Professor J Collinge
MRC Prion Unit
United Kingdom
Prion kinetics, toxicity and synthesis and its wider relevance
MRC
12,738,256
01/04/2008
5.0
Prion disease
Prions are lethal pathogens of mammals which occur in multiple biological strains, and yet appear devoid of nucleic acid and composed of aggregated conformational isomers of a host-encoded glycoprotein. Their unique Biology, allied with the risks to public health posed by prion zoonoses such as BSE, has focused much attention on understanding the molecular basis of prion propagation and pathogenesis. However, it is clear that the underlying molecular mechanisms, involving aggregation of a misfolded host protein, are of much wider significance and, indeed, analogous protein-based inheritance mechanisms are recognised in yeast and fungi. The common neurodegenerative diseases also involve accumulation of misfolded host proteins and parallels, at multiple levels, in particular with Alzheimers disease, are becoming increasingly apparent. Recent advances suggest that prions themselves are not directly neurotoxic, but rather their propagation involves production of toxic species which may be uncoupled from infectivity. We have proposed a general model to encompass these phenomena, centring on the kinetics of prion propagation, and will test this model using various experimental systems. Our development of an automated, high-throughput, culture-based prion bioassay (ASCA) will be applied to study in vivo kinetics of prion propagation in multiple models and relate this to neurotoxicity and clinical onset. We aim to specifically characterise the determinants of chronic carrier states of prion infection.

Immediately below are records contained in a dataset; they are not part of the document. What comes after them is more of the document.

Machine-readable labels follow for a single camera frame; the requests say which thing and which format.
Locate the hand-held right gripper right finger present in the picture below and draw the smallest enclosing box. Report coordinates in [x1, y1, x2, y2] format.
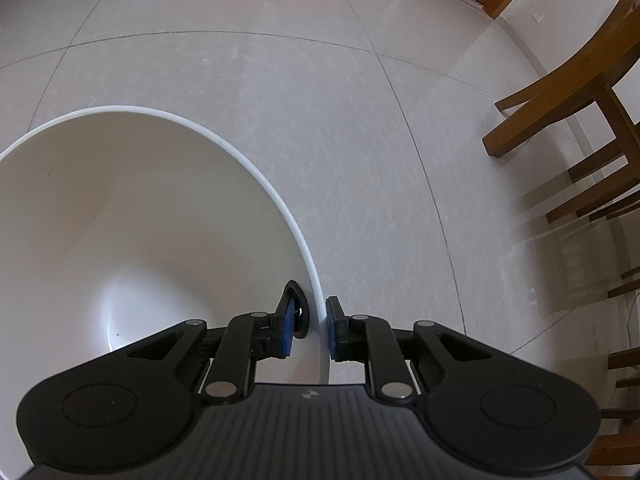
[325, 296, 501, 406]

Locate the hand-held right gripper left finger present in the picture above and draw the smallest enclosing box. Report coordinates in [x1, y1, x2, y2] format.
[127, 294, 301, 406]

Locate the white plastic trash bin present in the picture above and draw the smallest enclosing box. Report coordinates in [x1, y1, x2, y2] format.
[0, 105, 332, 480]

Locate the wooden chair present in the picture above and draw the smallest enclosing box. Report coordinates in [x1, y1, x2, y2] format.
[545, 152, 640, 227]
[494, 0, 640, 113]

ASCA will also be used in large-scale studies to attempt high-titre prion synthesis from purified components, an approach completely impractical by conventional rodent bioassay, and determine the role of co-factors. The hypothesis that prion neurotoxicity is mediated by oligomeric species will also be directly investigated. We also aim to develop cell lines to efficiently propagate hamster and human prions to allow extension of these studies beyond mouse-adapted scrape strains and to provide rapid assay of vCJD prions. Interactions between prion and Alzheimer pathogenesis will be explored at several levels, and we will investigate the possible wider role of PrPC in neurotoxicity. Molecular reagents we have developed to target PrPC will be used to investigate possible wider therapeutic strategies in neurodegeneration. Our prion models also provide a test bed for investigating generic approaches to protein misfolding diseases.